Directions
Consider the material that follows. How many of its lines contain "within"? Reply with the number alone.

Given information
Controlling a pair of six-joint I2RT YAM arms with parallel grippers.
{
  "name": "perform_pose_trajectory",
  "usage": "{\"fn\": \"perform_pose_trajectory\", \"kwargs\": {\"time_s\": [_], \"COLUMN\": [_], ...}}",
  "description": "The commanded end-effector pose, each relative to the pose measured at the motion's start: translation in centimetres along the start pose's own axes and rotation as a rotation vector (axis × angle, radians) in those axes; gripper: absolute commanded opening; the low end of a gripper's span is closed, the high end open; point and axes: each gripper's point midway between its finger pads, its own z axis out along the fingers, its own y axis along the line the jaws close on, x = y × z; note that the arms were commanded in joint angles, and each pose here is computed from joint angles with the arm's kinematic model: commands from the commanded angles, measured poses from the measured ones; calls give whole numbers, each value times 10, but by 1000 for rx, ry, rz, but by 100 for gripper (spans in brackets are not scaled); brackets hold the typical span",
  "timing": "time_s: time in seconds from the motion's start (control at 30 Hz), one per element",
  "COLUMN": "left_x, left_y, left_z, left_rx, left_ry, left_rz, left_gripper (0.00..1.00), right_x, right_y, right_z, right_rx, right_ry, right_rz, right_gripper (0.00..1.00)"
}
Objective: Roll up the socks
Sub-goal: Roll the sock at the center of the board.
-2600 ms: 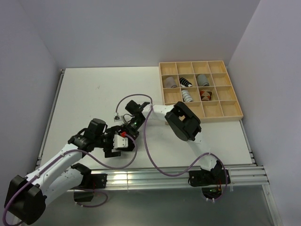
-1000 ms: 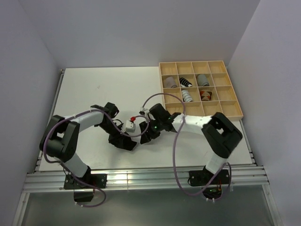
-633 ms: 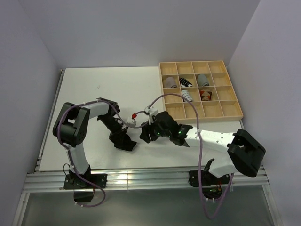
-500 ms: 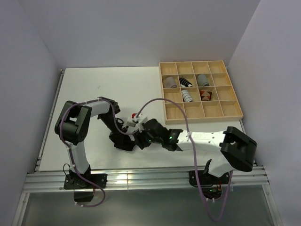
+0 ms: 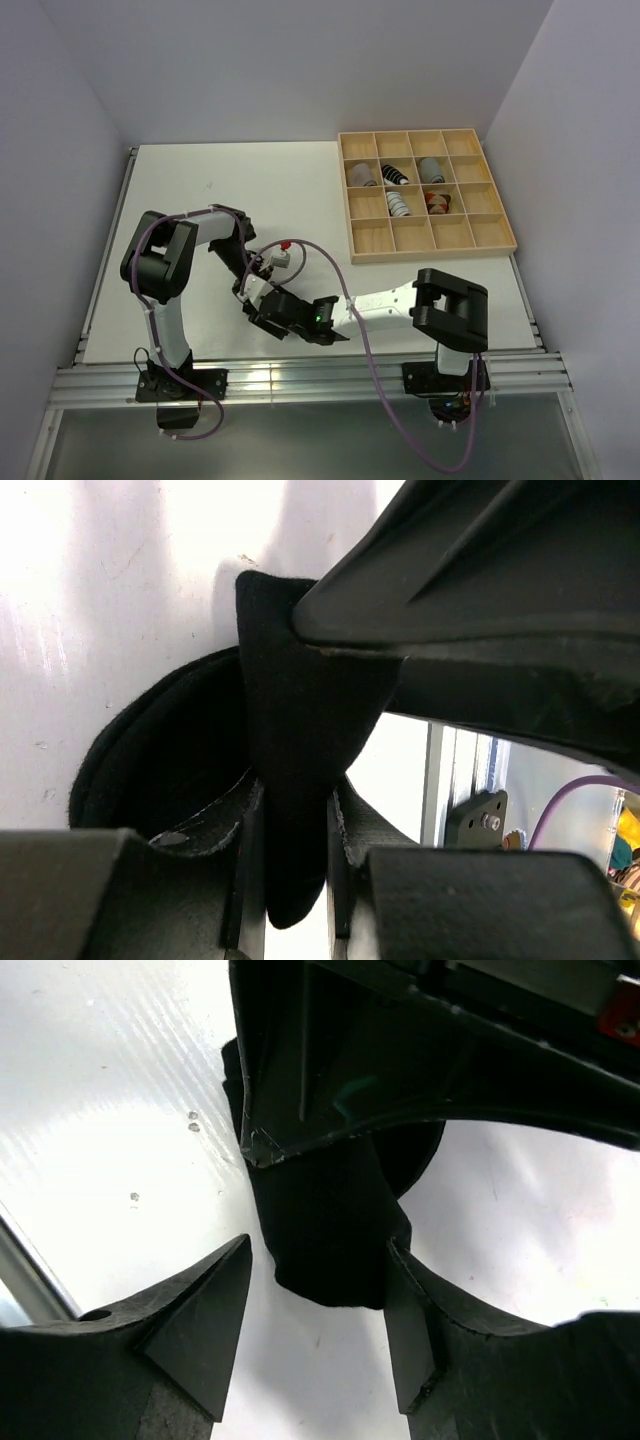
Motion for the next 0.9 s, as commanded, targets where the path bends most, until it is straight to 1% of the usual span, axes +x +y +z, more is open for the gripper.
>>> {"fn": "perform_pose_trajectory", "kwargs": {"time_s": [0.0,0.07,0.17,0.23,0.3,0.33,0.37,0.43,0.47,0.5,0.57,0.6,0.63,0.67,0.7,0.73,0.8,0.83,0.87], "left_x": [-9,-10,-10,-10,-12,-13,-15,-17,-19,-22,-29,-36,-44,-49,-54,-63,-73,-85,-84], "left_y": [-2,-2,-3,-4,-6,-6,-7,-9,-8,-5,-5,3,2,4,8,20,22,36,39], "left_z": [0,0,0,0,-1,-1,-1,-2,-3,-4,-9,-12,-19,-25,-31,-39,-55,-72,-78], "left_rx": [20,25,29,34,40,42,45,48,41,22,-14,-57,-93,-122,-159,-223,-296,-398,-428], "left_ry": [-22,-24,-24,-24,-30,-35,-41,-50,-57,-66,-86,-117,-140,-166,-191,-225,-278,-318,-346], "left_rz": [9,7,4,6,6,6,7,8,11,3,-1,19,41,48,8,28,6,52,-22], "left_gripper": [11,11,12,12,12,12,12,11,11,10,12,14,16,18,22,24,29,36,38], "right_x": [-29,-23,-17,-12,-7,-2,1,7,9,11,10,12,10,11,16,16,19,21,22], "right_y": [2,0,1,3,5,5,5,6,5,7,5,5,3,-2,-2,-3,-8,-7,-8], "right_z": [4,11,18,23,26,31,32,36,36,35,32,31,28,27,25,21,20,19,18], "right_rx": [41,54,58,59,54,56,53,50,50,35,14,-4,-14,-16,-27,-45,-45,-51,-53], "right_ry": [-77,-53,-27,-11,8,25,37,58,64,73,80,87,81,85,105,107,121,129,136], "right_rz": [-22,-62,-81,-90,-93,-97,-100,-103,-97,-94,-75,-69,-57,-19,-15,-4,2,-1,-2], "right_gripper": [61,61,61,59,50,44,34,22,10,8,5,4,3,3,3,2,2,2,2]}}
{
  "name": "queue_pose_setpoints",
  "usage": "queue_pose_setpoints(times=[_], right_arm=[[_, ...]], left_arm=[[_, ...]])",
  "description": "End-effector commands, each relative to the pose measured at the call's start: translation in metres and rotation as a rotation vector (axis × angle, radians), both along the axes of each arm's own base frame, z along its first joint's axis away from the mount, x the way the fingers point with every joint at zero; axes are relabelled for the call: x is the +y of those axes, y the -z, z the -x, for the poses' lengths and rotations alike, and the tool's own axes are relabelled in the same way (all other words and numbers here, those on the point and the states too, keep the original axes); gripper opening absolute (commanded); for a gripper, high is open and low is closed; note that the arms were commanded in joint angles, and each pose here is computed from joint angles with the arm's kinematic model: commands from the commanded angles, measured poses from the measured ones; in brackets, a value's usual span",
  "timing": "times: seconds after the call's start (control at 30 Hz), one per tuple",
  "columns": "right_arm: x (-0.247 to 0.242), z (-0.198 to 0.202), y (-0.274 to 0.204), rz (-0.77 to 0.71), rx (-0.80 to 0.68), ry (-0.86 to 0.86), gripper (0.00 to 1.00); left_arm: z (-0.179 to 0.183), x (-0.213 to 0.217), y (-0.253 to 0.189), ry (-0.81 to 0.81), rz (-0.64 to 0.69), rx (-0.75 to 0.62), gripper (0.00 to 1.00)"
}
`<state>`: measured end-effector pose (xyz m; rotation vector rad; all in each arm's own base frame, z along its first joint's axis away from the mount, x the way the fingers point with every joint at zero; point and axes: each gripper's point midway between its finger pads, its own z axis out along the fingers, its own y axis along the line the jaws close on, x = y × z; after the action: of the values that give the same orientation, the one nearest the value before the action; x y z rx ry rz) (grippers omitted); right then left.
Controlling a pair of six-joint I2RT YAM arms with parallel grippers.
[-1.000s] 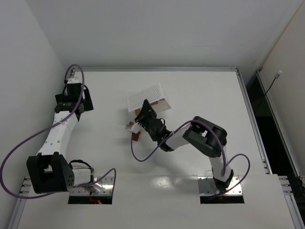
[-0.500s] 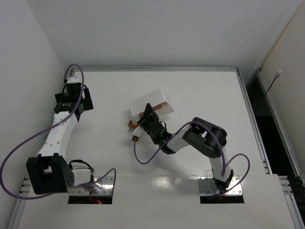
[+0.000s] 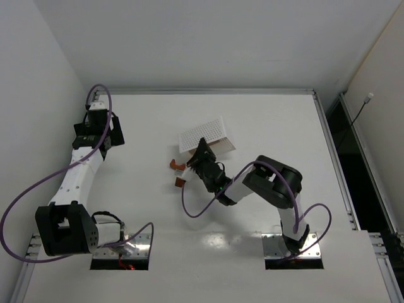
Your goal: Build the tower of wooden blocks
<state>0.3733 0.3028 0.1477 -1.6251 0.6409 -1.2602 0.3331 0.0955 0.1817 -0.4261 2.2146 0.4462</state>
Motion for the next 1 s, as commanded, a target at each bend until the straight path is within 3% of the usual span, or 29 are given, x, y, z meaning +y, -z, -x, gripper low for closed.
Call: queue_pose_setpoints(times=[0.0, 0.23, 0.53, 0.6, 0.8, 0.97], right_arm=[[-0.024, 0.034, -0.111, -0.460, -0.330, -0.020, 0.00], [-0.020, 0.028, -0.187, -0.615, -0.488, -0.036, 0.00], [-0.010, 0.045, -0.105, -0.404, -0.329, -0.102, 0.00], [-0.008, 0.044, -0.106, -0.398, -0.338, -0.124, 0.00], [-0.009, 0.032, -0.171, -0.504, -0.484, -0.086, 0.00], [-0.017, 0.030, -0.170, -0.490, -0.484, -0.064, 0.00]], left_arm=[[-0.009, 0.003, -0.011, -0.005, 0.002, -0.049, 1.00], [-0.011, 0.002, -0.012, 0.002, 0.007, -0.058, 1.00], [-0.013, 0.000, -0.005, 0.003, 0.022, -0.044, 1.00], [-0.014, 0.000, -0.001, 0.003, 0.023, -0.033, 1.00], [-0.016, -0.001, -0.005, 0.010, 0.028, -0.043, 1.00], [-0.017, -0.003, -0.004, 0.012, 0.040, -0.047, 1.00]])
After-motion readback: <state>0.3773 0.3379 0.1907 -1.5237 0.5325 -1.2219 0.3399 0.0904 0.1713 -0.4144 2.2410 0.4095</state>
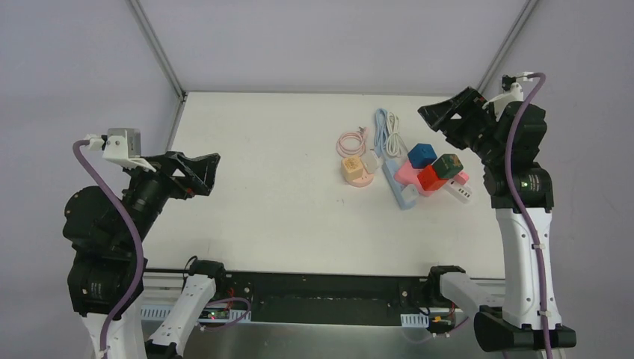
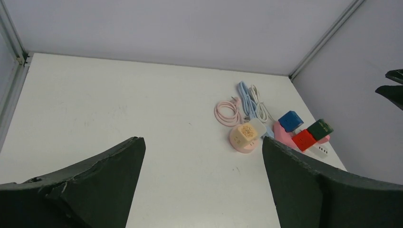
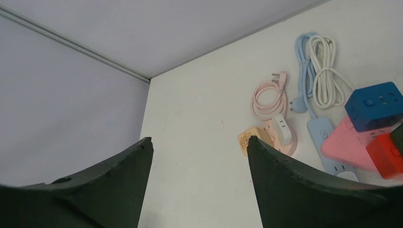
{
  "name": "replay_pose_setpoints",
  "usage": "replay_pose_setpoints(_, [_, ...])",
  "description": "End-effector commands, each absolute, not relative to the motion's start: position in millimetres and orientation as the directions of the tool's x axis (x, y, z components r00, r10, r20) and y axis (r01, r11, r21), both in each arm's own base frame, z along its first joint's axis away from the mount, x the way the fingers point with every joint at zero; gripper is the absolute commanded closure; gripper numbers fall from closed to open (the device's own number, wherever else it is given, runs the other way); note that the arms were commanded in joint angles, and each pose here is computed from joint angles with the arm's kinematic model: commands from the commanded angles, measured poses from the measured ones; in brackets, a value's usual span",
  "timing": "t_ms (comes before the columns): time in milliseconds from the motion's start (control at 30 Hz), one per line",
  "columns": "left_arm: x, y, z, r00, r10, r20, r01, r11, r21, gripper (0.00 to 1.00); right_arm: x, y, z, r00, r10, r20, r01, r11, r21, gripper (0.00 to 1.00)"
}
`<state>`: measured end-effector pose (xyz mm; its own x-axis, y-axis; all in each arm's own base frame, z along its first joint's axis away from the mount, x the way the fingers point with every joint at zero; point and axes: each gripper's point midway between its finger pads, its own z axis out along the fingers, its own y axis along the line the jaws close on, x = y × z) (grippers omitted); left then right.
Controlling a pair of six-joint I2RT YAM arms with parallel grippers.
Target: Pull the plug off the socket
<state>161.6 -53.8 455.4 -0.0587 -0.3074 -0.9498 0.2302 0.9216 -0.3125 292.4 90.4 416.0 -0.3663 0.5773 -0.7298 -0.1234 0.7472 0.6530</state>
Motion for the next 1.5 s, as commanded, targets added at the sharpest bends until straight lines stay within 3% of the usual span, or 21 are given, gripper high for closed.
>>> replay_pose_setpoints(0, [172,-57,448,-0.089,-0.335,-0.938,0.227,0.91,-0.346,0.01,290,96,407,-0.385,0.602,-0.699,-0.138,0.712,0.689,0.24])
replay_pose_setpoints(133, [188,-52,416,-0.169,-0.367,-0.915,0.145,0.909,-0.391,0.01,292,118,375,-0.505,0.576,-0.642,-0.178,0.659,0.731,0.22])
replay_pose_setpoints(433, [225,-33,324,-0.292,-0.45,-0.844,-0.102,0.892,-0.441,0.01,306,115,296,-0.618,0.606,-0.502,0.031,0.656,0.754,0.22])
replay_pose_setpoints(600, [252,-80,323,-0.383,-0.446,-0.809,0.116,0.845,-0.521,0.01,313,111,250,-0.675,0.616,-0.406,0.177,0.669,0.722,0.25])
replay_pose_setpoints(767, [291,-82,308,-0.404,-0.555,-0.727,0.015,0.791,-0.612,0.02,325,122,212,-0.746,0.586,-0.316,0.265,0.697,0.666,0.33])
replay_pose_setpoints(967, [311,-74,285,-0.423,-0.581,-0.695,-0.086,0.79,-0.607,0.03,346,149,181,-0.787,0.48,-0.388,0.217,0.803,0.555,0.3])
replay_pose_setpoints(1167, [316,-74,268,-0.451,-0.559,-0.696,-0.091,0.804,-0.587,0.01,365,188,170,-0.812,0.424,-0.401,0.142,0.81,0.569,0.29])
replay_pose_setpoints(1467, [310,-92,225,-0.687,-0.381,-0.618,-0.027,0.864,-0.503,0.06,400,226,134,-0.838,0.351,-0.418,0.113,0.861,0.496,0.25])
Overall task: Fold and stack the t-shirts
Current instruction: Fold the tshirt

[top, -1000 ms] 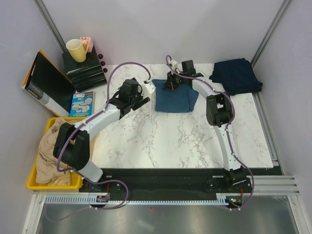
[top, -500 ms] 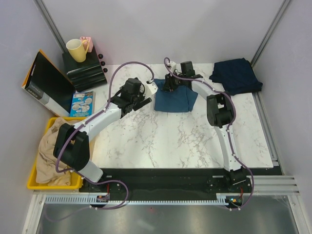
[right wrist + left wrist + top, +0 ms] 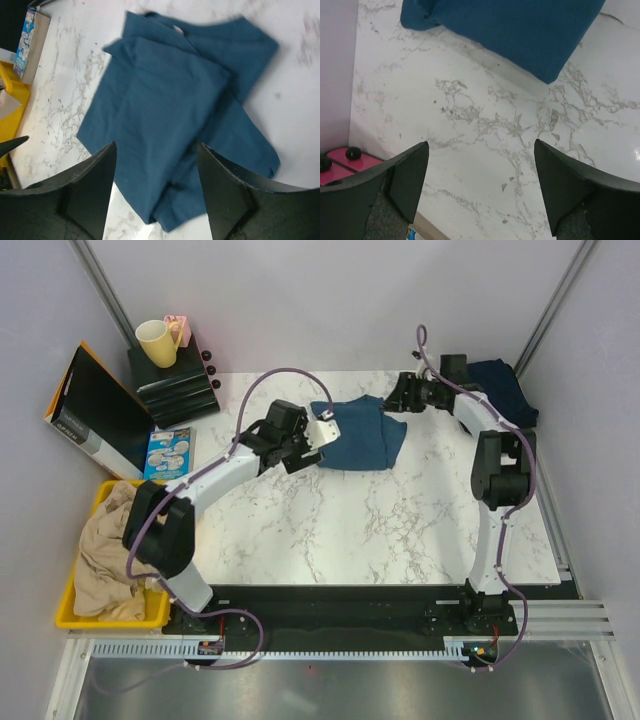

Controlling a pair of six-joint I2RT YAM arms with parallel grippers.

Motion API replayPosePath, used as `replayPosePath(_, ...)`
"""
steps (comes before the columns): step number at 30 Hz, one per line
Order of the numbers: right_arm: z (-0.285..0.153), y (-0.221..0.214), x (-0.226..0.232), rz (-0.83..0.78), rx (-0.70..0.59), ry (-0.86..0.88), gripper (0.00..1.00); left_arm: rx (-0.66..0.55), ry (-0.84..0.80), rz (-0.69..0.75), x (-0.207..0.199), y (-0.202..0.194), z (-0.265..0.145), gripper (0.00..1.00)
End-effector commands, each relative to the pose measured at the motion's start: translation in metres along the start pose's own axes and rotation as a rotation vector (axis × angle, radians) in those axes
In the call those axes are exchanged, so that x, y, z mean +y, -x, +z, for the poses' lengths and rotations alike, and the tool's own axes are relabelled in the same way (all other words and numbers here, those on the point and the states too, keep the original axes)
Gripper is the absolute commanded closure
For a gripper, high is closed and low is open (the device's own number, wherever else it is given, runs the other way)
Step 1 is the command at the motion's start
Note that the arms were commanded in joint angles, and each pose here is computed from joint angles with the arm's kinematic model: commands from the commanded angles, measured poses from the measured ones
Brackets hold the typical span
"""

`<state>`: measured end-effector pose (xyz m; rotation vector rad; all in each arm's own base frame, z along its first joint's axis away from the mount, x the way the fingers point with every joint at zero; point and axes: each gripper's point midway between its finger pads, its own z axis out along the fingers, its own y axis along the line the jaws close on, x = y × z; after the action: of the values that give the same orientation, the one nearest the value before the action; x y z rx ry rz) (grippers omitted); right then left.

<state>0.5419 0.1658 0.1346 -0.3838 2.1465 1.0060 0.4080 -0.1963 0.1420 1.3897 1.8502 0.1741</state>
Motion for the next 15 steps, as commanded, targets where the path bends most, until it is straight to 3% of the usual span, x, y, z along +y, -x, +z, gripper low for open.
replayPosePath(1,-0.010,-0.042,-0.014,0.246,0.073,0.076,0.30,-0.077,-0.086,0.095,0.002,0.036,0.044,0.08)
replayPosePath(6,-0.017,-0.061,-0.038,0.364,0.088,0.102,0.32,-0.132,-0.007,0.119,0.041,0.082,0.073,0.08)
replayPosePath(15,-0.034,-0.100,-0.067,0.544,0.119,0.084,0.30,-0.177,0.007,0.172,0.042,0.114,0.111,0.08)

Reply
2